**ACTIVITY**
The word "come" may appear in lines of the data; say how many such lines there are, with nothing beyond the number.

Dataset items
────────────────────────────────────────
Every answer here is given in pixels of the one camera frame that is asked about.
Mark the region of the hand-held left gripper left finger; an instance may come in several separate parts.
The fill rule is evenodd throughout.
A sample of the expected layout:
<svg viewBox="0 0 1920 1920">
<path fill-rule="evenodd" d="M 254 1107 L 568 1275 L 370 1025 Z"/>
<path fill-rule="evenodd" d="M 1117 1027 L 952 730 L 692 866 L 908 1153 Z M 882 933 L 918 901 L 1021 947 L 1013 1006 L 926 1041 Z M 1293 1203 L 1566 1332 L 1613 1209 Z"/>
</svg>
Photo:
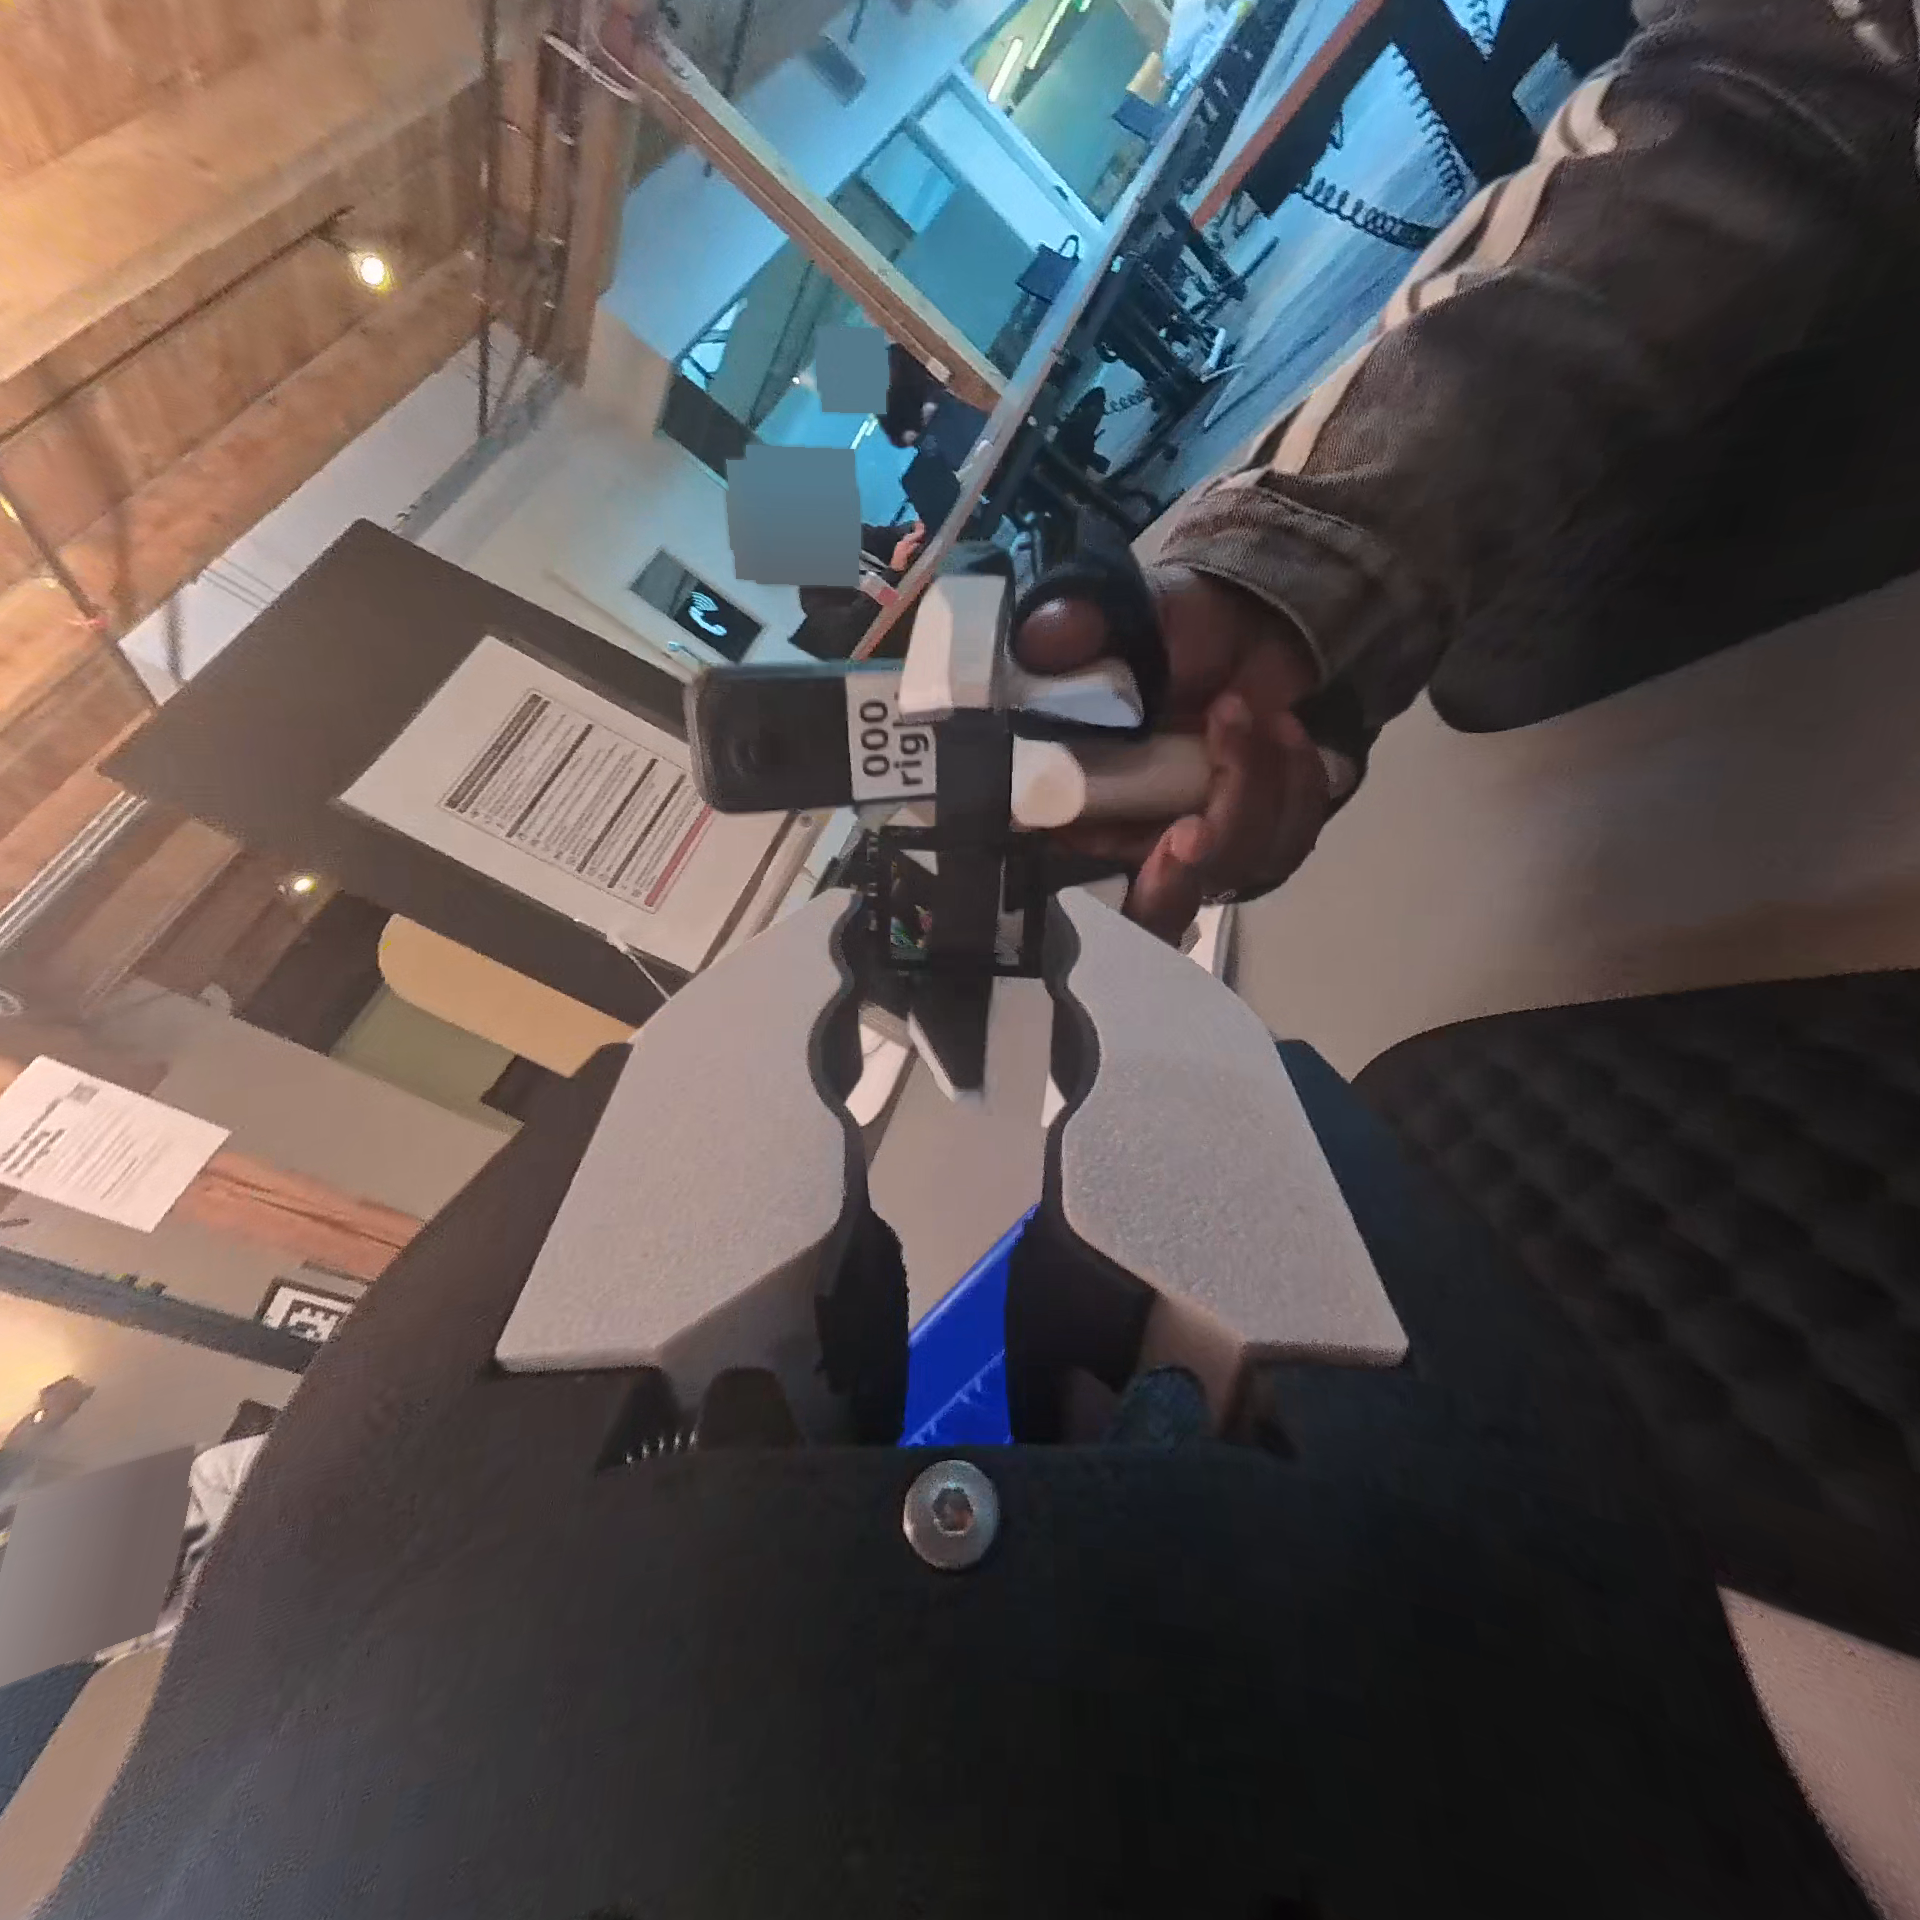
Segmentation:
<svg viewBox="0 0 1920 1920">
<path fill-rule="evenodd" d="M 804 905 L 630 1042 L 495 1341 L 511 1377 L 768 1374 L 804 1437 L 897 1443 L 908 1282 L 847 1095 L 857 910 Z"/>
</svg>

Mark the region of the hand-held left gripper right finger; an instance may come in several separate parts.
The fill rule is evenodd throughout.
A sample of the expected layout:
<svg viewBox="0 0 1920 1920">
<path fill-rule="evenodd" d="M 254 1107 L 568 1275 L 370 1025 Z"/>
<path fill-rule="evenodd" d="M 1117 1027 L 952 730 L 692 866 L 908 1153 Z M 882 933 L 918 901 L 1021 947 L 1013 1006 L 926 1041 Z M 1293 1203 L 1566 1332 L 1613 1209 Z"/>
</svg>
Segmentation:
<svg viewBox="0 0 1920 1920">
<path fill-rule="evenodd" d="M 1078 1444 L 1185 1374 L 1224 1434 L 1271 1364 L 1396 1369 L 1407 1332 L 1262 1020 L 1089 897 L 1046 910 L 1039 1203 L 1010 1259 L 1013 1441 Z"/>
</svg>

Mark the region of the black lego frame piece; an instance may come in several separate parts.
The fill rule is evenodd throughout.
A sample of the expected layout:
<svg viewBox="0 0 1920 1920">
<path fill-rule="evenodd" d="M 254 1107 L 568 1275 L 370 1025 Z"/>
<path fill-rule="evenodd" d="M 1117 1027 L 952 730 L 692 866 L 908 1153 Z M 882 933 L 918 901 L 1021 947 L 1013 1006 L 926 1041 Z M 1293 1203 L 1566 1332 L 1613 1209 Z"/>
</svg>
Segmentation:
<svg viewBox="0 0 1920 1920">
<path fill-rule="evenodd" d="M 903 813 L 862 835 L 849 876 L 870 967 L 911 979 L 1039 975 L 1048 889 L 1016 831 L 964 835 Z"/>
</svg>

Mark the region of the person's right hand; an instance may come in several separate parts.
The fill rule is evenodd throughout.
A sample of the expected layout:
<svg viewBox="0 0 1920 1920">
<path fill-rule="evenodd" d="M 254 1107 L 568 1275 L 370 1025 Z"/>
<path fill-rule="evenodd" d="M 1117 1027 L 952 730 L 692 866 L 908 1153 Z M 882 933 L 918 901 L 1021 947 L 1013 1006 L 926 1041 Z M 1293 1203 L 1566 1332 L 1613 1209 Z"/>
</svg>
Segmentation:
<svg viewBox="0 0 1920 1920">
<path fill-rule="evenodd" d="M 1124 911 L 1178 941 L 1198 910 L 1262 899 L 1293 876 L 1334 809 L 1327 761 L 1304 724 L 1326 681 L 1308 604 L 1258 591 L 1252 578 L 1156 563 L 1146 566 L 1168 686 L 1164 724 L 1198 735 L 1207 796 L 1176 813 L 1056 829 L 1069 858 L 1127 877 Z"/>
</svg>

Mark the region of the black phone sign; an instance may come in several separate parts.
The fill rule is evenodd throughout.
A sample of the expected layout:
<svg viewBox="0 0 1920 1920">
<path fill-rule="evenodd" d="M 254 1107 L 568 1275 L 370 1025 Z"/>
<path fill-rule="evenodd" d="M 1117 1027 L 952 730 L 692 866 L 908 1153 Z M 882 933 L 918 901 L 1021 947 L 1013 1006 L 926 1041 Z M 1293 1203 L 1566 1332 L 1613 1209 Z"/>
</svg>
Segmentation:
<svg viewBox="0 0 1920 1920">
<path fill-rule="evenodd" d="M 671 646 L 698 649 L 736 665 L 760 636 L 760 620 L 724 597 L 666 551 L 655 551 L 629 581 L 633 599 L 660 612 L 678 634 Z"/>
</svg>

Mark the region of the white paper notice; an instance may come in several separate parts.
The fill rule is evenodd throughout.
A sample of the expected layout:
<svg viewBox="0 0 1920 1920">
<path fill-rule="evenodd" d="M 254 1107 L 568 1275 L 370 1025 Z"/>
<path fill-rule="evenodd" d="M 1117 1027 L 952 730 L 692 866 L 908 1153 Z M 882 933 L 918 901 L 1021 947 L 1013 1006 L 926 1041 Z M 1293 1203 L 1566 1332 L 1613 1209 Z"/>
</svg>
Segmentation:
<svg viewBox="0 0 1920 1920">
<path fill-rule="evenodd" d="M 497 636 L 471 646 L 340 806 L 599 931 L 653 916 L 713 817 L 669 734 Z"/>
</svg>

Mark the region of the beige rounded panel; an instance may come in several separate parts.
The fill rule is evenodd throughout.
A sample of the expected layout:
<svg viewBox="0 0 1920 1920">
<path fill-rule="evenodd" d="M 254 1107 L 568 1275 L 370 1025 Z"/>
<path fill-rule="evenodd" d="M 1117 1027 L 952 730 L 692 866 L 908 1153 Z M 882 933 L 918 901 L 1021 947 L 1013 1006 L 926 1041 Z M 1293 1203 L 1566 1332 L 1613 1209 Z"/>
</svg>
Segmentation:
<svg viewBox="0 0 1920 1920">
<path fill-rule="evenodd" d="M 629 1045 L 660 1001 L 642 985 L 637 1014 L 607 1014 L 405 916 L 386 918 L 376 967 L 383 985 L 421 1014 L 560 1077 L 605 1047 Z"/>
</svg>

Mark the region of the blue plastic bin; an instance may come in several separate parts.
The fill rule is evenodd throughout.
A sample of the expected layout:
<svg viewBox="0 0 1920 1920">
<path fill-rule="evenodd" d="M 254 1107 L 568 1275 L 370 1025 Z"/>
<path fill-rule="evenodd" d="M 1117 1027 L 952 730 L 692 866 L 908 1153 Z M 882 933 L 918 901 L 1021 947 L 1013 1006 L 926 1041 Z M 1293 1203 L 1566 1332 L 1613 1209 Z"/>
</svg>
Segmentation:
<svg viewBox="0 0 1920 1920">
<path fill-rule="evenodd" d="M 972 1263 L 908 1335 L 900 1449 L 1006 1449 L 1013 1414 L 1006 1385 L 1002 1314 L 1014 1247 L 1031 1220 Z"/>
</svg>

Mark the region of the black divider panel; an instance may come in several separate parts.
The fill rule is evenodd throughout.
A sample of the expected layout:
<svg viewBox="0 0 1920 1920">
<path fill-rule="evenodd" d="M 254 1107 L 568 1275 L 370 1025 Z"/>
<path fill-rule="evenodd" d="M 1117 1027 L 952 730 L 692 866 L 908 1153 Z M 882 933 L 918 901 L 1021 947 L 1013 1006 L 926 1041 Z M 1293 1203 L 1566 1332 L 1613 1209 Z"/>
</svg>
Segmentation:
<svg viewBox="0 0 1920 1920">
<path fill-rule="evenodd" d="M 636 1018 L 642 985 L 660 994 L 653 975 L 678 985 L 809 892 L 826 809 L 711 809 L 671 899 L 623 931 L 564 918 L 342 809 L 348 785 L 485 636 L 669 734 L 688 767 L 684 677 L 358 518 L 106 758 L 106 778 L 607 1014 Z"/>
</svg>

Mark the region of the white paper sheet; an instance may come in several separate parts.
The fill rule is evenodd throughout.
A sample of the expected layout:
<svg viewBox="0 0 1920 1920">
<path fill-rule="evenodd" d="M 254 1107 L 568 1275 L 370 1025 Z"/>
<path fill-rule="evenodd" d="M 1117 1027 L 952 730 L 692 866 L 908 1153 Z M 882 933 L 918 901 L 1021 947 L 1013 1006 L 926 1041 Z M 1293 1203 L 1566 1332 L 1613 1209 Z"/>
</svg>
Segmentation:
<svg viewBox="0 0 1920 1920">
<path fill-rule="evenodd" d="M 228 1132 L 80 1068 L 4 1062 L 1 1187 L 132 1231 L 156 1231 Z"/>
</svg>
────────────────────────────────────────
**YOUR RESPONSE**
10